Reproduce every line of the material below, but drop the pictures.

+++ Data block +++

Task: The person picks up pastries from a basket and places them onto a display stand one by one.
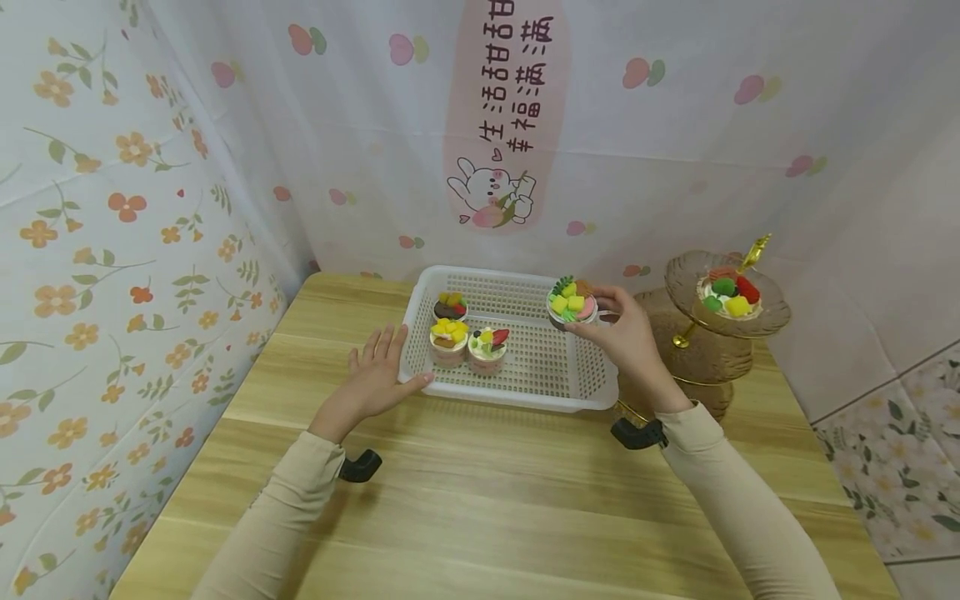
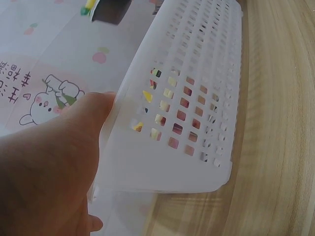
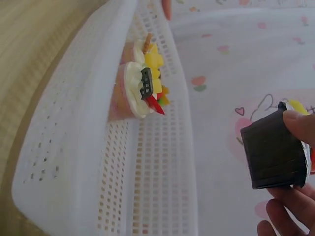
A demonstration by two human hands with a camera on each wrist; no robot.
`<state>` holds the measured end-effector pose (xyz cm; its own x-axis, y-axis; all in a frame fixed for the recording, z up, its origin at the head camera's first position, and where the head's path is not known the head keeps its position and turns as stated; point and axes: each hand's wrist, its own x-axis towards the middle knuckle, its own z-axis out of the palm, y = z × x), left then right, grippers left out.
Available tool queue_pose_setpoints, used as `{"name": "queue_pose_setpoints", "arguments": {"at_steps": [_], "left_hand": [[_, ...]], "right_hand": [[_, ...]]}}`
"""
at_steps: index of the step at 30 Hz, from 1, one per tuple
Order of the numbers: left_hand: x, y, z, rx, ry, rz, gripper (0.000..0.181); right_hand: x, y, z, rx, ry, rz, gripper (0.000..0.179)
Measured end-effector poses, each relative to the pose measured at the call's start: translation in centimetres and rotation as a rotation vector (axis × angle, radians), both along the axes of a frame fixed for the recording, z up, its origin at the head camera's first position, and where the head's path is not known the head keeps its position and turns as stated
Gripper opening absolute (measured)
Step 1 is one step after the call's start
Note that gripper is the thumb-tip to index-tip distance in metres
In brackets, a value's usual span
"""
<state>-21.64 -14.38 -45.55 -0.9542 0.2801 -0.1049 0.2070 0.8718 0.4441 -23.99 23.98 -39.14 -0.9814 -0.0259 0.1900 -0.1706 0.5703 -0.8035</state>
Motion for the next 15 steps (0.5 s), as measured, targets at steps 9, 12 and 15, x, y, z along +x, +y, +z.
{"name": "queue_pose_setpoints", "arguments": {"at_steps": [9, 12, 15], "left_hand": [[0.0, 0.1, -0.1, 0.009, 0.0, 0.003, 0.102], [0.0, 0.2, 0.0, 0.012, -0.001, 0.005, 0.101], [0.0, 0.2, 0.0, 0.012, 0.0, 0.005, 0.101]], "right_hand": [[4.0, 2.6, 0.1, 0.085, 0.08, -0.175, 0.072], [5.0, 3.4, 0.0, 0.086, 0.088, -0.24, 0.07], [5.7, 4.2, -0.2, 0.086, 0.079, -0.294, 0.072]]}}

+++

◆ **Task solution**
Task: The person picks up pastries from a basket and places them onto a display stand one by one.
A demonstration by two human hands with a camera on each wrist; no robot.
`<state>` holds the measured end-effector pose (xyz cm; its own x-axis, y-axis; all in a frame fixed for the recording, z up, its origin at the head camera's first position, and where the head's path is not known the head keeps its position and turns as stated; point and axes: each hand's wrist, its own x-axis towards the middle knuckle, its own z-axis out of the palm, y = z × x), left then right, grippers left out.
Available tool queue_pose_setpoints, used as `{"name": "queue_pose_setpoints", "arguments": {"at_steps": [_], "left_hand": [[_, ...]], "right_hand": [[_, ...]]}}`
"""
at_steps: index of the step at 30 Hz, from 1, one per tuple
Order of the numbers: left_hand: x, y, z, rx, ry, rz, gripper (0.000..0.181); right_hand: x, y, z, rx, ry, rz, gripper (0.000..0.179)
Measured end-effector poses, each relative to the pose measured at the call's start: translation in centimetres and rotation as a rotation vector (axis × angle, radians), both along the axes of a frame fixed for the recording, z up, its origin at the head camera's first position, and where the head's path is not known the head keeps its position and turns as stated
Gripper opening absolute (measured)
Step 1 is one step after the call's start
Note that gripper is the thumb-tip to index-tip distance in metres
In brackets, a value's usual span
"""
<state>-21.64 -14.38 -45.55 -0.9542 0.2801 -0.1049 0.2070 0.8718 0.4441 -23.99 23.98 -39.14 -0.9814 -0.0259 0.1900 -0.1706 0.5703 -0.8035</state>
Motion for the next 15 steps (0.5 s), as measured, targets at steps 9, 12 and 15, x, y, z along +x, +y, +z.
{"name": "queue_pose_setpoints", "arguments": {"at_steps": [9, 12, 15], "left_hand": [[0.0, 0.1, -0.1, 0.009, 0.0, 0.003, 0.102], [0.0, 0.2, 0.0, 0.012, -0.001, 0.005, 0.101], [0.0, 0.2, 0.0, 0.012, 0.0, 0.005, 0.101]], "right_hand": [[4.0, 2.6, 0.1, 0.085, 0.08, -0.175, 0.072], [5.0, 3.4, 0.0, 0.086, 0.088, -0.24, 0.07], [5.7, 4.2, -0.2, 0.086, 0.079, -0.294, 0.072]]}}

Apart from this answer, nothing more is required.